(Extracted data begins)

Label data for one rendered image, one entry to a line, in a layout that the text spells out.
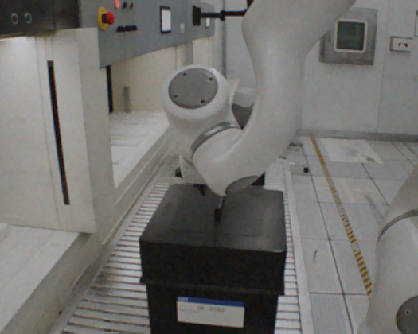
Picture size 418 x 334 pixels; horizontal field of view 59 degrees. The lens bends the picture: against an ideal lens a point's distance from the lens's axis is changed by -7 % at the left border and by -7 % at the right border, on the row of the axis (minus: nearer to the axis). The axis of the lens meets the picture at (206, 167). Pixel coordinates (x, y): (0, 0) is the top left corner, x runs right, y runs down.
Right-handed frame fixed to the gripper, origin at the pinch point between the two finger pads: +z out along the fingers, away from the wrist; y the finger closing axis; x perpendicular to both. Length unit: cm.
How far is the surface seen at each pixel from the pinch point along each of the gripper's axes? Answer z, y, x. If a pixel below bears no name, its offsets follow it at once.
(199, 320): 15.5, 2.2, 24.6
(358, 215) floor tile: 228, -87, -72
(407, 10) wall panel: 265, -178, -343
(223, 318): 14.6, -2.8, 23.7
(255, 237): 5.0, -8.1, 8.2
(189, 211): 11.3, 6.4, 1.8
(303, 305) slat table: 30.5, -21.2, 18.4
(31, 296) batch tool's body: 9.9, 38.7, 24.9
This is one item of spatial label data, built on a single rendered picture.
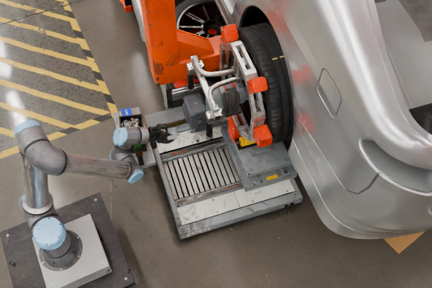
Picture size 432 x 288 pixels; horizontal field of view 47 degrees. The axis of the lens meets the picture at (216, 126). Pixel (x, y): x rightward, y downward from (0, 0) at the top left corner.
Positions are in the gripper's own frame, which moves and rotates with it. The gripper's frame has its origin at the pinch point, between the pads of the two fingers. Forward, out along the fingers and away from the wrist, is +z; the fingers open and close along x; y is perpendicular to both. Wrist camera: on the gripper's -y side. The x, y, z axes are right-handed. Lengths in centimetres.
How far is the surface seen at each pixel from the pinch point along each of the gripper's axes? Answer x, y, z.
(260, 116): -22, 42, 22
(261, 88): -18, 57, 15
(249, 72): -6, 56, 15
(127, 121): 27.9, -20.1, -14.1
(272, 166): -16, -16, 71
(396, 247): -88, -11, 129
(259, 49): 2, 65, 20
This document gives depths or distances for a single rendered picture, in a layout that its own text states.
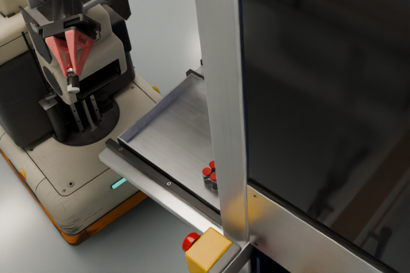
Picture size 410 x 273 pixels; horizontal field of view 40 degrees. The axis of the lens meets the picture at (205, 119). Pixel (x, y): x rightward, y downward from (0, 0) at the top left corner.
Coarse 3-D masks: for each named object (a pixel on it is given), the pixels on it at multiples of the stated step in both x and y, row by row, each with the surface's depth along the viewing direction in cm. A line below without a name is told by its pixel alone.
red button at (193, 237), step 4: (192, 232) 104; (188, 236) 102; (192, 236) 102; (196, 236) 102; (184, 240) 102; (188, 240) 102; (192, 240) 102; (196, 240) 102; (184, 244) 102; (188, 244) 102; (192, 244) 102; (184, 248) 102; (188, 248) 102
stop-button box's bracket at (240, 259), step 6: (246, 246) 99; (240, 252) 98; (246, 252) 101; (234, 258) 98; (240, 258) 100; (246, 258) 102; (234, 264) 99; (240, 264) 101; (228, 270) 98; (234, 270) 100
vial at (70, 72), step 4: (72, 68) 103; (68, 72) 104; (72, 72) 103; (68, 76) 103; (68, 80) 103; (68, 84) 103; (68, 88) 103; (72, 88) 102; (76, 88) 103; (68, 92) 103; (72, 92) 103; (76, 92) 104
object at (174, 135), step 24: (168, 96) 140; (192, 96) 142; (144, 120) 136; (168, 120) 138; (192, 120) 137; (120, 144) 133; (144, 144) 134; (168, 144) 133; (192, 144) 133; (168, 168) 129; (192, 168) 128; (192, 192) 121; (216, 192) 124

(Extracted data ends)
(Extracted data begins)

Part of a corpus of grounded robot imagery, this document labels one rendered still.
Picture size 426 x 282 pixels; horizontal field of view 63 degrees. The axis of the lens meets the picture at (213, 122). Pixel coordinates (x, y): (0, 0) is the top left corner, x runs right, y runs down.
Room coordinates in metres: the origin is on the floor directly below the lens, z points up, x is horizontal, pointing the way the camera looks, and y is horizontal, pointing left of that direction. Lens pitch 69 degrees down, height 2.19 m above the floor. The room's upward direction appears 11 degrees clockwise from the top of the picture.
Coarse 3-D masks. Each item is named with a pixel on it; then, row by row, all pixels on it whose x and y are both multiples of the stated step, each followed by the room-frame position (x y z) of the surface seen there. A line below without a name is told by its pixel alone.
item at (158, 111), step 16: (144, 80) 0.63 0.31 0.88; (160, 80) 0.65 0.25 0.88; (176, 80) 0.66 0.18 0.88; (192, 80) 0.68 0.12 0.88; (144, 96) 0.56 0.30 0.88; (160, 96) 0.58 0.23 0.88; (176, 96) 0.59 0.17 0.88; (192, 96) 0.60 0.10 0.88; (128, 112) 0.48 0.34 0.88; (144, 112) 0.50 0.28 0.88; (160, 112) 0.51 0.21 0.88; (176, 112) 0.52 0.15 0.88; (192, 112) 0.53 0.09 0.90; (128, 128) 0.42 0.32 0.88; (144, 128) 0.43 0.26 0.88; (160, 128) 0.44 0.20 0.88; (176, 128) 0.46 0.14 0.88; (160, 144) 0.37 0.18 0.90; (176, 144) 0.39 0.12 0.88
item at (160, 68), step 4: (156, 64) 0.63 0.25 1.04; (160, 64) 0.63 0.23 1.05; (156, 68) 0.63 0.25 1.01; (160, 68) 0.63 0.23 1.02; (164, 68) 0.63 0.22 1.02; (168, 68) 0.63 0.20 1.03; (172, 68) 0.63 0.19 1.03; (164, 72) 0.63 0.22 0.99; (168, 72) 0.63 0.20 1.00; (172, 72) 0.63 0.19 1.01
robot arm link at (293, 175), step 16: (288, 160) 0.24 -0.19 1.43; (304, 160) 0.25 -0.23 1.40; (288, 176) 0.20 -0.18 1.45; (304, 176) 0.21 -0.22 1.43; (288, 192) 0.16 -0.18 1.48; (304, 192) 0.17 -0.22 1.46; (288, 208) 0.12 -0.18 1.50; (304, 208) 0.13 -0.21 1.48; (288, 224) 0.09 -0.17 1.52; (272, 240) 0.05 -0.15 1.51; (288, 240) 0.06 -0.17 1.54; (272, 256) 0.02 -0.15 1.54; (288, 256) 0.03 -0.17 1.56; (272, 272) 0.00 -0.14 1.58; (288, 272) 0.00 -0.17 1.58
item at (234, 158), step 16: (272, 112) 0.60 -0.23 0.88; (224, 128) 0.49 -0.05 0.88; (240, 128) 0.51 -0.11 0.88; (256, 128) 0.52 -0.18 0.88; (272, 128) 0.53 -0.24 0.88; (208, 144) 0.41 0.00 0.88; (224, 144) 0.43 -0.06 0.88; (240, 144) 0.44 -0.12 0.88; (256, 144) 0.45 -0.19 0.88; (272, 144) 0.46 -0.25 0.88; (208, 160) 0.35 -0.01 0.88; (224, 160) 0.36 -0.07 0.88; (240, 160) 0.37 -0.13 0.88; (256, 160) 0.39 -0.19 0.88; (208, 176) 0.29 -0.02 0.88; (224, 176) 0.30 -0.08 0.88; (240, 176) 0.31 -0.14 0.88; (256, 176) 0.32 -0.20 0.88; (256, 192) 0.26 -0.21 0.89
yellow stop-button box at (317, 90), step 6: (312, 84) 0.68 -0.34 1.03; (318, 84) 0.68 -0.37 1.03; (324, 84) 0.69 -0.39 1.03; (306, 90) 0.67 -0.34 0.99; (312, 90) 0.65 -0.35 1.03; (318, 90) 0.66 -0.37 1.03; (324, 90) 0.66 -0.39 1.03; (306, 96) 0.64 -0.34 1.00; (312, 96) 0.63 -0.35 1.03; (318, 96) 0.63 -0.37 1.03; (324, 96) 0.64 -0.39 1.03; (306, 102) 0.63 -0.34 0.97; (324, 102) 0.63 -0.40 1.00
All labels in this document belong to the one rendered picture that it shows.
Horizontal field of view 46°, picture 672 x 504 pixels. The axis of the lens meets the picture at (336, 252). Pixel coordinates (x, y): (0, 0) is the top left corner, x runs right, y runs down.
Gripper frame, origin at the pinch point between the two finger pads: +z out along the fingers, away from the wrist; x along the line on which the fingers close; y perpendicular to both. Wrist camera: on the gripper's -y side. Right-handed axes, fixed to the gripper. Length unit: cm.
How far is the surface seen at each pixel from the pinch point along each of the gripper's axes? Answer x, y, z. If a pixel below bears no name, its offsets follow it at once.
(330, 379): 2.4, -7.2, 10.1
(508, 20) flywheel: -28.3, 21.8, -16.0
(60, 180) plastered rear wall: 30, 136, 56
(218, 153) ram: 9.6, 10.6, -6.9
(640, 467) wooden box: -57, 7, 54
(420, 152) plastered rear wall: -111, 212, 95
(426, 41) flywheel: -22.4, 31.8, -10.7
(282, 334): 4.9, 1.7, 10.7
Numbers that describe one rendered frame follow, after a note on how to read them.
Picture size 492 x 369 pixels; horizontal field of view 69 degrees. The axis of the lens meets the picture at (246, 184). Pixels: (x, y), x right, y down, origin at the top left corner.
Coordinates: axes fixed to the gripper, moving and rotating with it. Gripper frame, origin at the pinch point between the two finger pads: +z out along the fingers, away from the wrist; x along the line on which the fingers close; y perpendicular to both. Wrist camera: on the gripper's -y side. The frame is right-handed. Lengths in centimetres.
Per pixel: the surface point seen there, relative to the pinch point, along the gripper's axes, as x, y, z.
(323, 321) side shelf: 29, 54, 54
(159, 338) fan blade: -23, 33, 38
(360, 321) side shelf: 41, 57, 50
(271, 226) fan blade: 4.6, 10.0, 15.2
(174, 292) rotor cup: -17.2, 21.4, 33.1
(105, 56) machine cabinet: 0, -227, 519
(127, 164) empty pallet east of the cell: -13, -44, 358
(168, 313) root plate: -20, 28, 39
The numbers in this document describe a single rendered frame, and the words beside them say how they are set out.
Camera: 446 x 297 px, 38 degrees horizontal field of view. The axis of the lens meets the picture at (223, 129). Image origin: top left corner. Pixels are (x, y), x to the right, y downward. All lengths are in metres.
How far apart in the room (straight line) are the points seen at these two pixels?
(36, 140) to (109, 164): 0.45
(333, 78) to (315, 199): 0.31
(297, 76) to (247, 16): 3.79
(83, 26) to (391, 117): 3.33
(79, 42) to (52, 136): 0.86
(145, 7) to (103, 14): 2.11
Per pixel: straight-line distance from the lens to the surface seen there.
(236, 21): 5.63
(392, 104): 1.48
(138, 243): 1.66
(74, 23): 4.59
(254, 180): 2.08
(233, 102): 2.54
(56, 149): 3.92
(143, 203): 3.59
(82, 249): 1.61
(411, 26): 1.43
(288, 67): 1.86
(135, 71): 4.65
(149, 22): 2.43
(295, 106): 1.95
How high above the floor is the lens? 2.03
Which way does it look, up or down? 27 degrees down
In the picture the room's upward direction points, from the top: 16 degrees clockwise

(Extracted data ends)
(Extracted data begins)

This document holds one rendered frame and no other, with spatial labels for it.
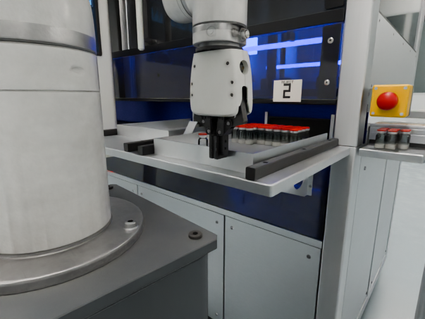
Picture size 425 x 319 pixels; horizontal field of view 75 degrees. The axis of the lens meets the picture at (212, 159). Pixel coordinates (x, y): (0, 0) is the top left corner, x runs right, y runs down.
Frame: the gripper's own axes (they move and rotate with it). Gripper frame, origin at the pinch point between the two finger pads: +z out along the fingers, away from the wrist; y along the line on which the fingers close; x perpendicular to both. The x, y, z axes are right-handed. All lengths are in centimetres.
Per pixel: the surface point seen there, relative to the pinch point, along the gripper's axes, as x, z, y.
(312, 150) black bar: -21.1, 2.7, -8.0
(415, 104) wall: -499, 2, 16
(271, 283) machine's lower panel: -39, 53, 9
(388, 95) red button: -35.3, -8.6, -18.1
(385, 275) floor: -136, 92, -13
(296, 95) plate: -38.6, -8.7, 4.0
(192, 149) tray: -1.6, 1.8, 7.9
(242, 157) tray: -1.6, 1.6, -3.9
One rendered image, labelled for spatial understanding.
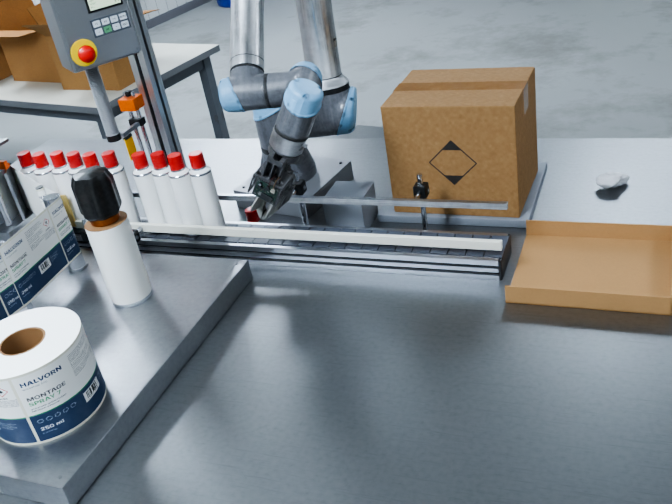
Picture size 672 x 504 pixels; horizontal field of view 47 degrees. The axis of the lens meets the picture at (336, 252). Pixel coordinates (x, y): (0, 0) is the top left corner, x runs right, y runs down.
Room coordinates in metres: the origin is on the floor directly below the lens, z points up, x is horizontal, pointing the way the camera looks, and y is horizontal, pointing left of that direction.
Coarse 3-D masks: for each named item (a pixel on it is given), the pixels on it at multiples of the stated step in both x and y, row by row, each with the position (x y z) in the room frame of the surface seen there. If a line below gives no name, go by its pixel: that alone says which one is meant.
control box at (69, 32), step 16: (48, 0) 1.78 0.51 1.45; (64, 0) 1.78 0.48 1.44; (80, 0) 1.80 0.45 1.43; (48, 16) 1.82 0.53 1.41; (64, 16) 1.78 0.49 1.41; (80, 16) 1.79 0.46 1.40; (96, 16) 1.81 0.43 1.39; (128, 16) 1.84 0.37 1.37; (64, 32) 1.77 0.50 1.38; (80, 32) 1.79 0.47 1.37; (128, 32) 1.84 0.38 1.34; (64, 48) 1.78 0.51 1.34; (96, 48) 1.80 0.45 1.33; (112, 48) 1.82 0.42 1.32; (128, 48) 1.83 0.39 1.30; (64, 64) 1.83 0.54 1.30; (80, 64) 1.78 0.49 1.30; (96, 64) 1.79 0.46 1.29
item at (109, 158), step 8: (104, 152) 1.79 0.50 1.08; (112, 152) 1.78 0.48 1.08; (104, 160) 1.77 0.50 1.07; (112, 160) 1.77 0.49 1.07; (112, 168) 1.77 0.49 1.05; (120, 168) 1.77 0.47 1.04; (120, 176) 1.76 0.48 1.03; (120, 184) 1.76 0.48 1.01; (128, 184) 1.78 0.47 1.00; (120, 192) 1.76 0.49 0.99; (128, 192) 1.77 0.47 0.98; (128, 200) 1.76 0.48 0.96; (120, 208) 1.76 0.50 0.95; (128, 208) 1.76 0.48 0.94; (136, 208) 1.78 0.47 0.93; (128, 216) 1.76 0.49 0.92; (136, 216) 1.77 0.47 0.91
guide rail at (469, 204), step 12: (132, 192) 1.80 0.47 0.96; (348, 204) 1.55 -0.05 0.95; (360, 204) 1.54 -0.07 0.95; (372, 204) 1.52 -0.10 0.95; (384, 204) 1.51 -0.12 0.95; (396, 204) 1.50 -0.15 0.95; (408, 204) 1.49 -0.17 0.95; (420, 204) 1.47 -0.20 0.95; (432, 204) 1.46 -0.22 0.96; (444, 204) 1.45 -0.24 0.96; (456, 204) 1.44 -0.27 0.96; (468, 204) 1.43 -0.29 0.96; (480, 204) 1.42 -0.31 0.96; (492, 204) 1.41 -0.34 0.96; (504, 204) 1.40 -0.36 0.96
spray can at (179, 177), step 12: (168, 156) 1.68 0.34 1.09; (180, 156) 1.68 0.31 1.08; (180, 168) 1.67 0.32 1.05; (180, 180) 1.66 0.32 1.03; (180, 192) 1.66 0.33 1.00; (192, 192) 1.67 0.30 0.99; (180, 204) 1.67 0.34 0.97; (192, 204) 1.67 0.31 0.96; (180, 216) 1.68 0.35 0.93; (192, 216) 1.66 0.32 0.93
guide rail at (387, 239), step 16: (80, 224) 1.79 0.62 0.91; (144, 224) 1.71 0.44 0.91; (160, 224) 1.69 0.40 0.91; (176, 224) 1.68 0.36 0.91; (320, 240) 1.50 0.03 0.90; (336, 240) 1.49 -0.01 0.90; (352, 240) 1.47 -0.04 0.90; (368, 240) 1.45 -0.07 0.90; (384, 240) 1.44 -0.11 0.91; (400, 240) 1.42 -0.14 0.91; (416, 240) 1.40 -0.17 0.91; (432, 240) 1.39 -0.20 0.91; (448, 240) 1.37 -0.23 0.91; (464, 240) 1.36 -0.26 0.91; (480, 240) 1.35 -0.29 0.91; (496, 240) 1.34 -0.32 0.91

(Extracted data ends)

→ **Work to complete**
For every line of the records that includes the string "panel", add one to a tally; the answer is that tally alone.

→ **Completed exercise**
2